You may have some tests before the surgery, such as an EKG (electrocardiogram), chest x ray, or blood tests. An intravenous (IV) line will be inserted into a blood vessel in your arm or chest to provide you with required fluids and medicines.


A member of your health care team may shave the area where Dr. Matter will make the incision (cut) to provide entry into your chest cavity. Also, your skin will be washed with special soap to sterilize the entry region to reduce the risk of infection.

Just before the surgery, you'll be moved to the operating room. You'll be given medicine so that you fall asleep and don't feel pain during the surgery.

Heart surgery is done in a hospital, and a team of experts is always involved. Cardiothoracic surgeons, like Dr. Matter, perform the surgery with other doctors and nurses in attendance who help.

How long the surgery takes will depend on the type of surgery you're having. Artery-bypass surgery, the most common type of heart surgery, takes about 3–6 hours.

Traditional Open-Heart Surgery

For this type of surgery, you'll be given medicine to help you fall asleep. An assisting doctor will check your heartbeat, blood pressure, oxygen levels, and breathing during the surgery.

A breathing tube will be placed through your throat, giving air access to you lungs. The other end of the tube will connect to a ventilator (a machine that will support your breathing).

Dr. Matter will make a 6- to 8-inch incision (cut) down the center of your chest wall. Then, he will cut through your breastbone in order to open your rib cage to reach your heart.

During the surgery, you'll receive medicine to thin your blood and keep it from clotting. A heart-lung bypass machine will be connected to your heart. The machine will take over your heart's pumping action and move blood away from your heart while Dr.

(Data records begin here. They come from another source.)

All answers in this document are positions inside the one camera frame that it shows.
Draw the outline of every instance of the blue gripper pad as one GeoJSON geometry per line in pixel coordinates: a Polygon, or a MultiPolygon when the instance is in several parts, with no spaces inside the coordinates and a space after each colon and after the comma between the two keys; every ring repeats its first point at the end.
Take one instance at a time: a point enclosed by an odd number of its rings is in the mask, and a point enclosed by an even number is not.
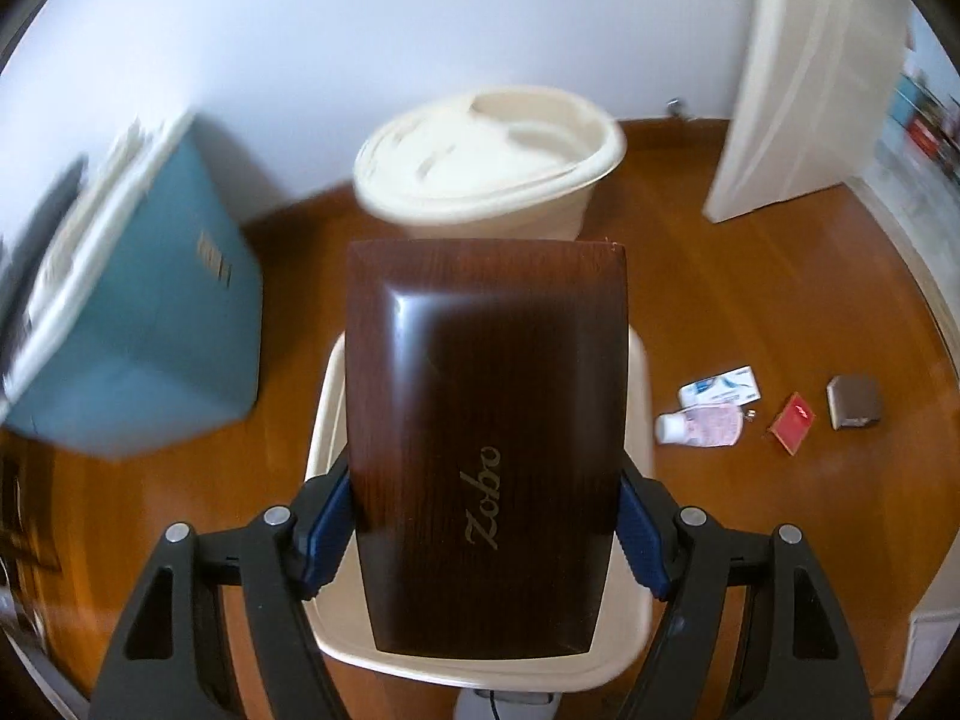
{"type": "Polygon", "coordinates": [[[310,595],[316,595],[321,587],[333,581],[352,535],[353,503],[349,473],[345,473],[310,530],[302,577],[310,595]]]}
{"type": "Polygon", "coordinates": [[[670,591],[670,579],[664,567],[664,548],[654,521],[637,496],[637,491],[620,477],[620,505],[616,516],[616,537],[634,572],[634,579],[659,601],[670,591]]]}

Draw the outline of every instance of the metal screw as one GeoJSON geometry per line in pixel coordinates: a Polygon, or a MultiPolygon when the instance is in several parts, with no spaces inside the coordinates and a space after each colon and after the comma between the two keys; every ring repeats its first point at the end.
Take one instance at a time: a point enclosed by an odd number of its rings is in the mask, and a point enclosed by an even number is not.
{"type": "Polygon", "coordinates": [[[680,512],[680,519],[693,528],[699,528],[707,522],[707,513],[695,506],[688,506],[680,512]]]}
{"type": "Polygon", "coordinates": [[[175,522],[169,528],[167,528],[166,538],[171,544],[176,544],[178,541],[183,541],[184,538],[187,538],[190,535],[190,526],[185,522],[175,522]]]}
{"type": "Polygon", "coordinates": [[[776,532],[788,544],[799,544],[803,540],[803,533],[796,525],[781,525],[776,532]]]}
{"type": "Polygon", "coordinates": [[[268,525],[282,525],[290,519],[290,509],[285,506],[272,506],[263,512],[263,521],[268,525]]]}

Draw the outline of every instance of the white bottle cap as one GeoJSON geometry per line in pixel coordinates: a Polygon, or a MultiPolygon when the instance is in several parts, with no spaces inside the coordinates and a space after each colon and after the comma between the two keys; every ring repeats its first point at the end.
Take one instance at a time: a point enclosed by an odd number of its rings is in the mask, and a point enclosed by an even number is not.
{"type": "Polygon", "coordinates": [[[654,435],[657,443],[683,443],[686,438],[686,417],[681,413],[664,413],[658,416],[654,435]]]}

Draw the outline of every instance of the teal storage box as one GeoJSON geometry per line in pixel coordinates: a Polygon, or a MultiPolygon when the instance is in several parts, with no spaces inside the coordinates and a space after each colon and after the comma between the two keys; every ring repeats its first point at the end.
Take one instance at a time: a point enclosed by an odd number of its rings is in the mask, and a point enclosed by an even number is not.
{"type": "Polygon", "coordinates": [[[58,230],[4,375],[8,427],[107,459],[239,420],[257,393],[256,258],[190,119],[140,138],[58,230]]]}

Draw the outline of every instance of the dark brown wooden box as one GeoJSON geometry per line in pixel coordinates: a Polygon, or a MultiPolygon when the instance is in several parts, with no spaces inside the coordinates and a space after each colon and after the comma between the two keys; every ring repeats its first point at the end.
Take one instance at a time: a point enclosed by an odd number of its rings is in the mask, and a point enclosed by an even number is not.
{"type": "Polygon", "coordinates": [[[589,650],[616,523],[625,256],[612,244],[357,242],[347,433],[380,650],[589,650]]]}

Matter is performing his surgery.

A specialist will oversee the heart-lung bypass machine. The machine will allow Dr. Matter to operate on your heart while it isn't beating and while it doesn't have blood flowing through it.

Once you're connected to the heart-lung bypass machine, you'll be given medicine to stop your heartbeat while the heart-lung machine takes over your heart's pumping function . A tube will then be placed in your heart to drain remaining blood back to the machine.

The machine will remove carbon dioxide (a waste product) from your blood, add oxygen to your blood, and then pump the blood back into your body. Dr. Matter will then insert tubes into your chest to drain any fluid which may build up during surgery.

Once the bypass machine starts to work, Dr. Matter will repair your heart problem. After the surgery is done, he will restore the blood flow to your heart. Usually, your heart will start beating again on its own. Sometimes mild electric shocks are used to restart the heart.

Once your heart has started beating again, Dr. Matter will stop the heart-lung bypass machine and remove the tubes connected to it. You'll then be given medicine to allow your blood to clot normally again.

Dr. Matter will close your breastbone using wires to bind the breastbone back together. The wires will remain in your body permanently. After your breastbone heals, it will be as strong as it was before the surgery was performed.

Stitches or staples will be used to close the skin over the entry incision. Your breathing tube will be removed as soon as you're able to breathe without any machine assistance.

Off-Pump Heart Surgery

Off-pump heart surgery is similar to traditional open-heart surgery in that the chest bone is opened to access the heart. However, in this situation, the heart isn't stopped, and a heart-lung bypass machine isn't used.

Instead, Dr. Matter will steady your heart with a mechanical device so that he can work upon it. While Dr. Matter is working, your heart will continue to pump blood to your body.

Minimally Invasive Heart Surgery

For this type of heart surgery, Dr. Matter will make small incisions in the side of your chest between your ribs near your heart. These cuts can be as small as 2–3 inches. Dr. Matter will insert surgical tools through these small openings to perform his surgery.

A tool with a small video camera at the tip will also be inserted through an incision. This tool will allow Dr. Matter to see well enough inside your body to perform his work.

Some types of minimally invasive heart surgery use a heart-lung bypass machine and others don't.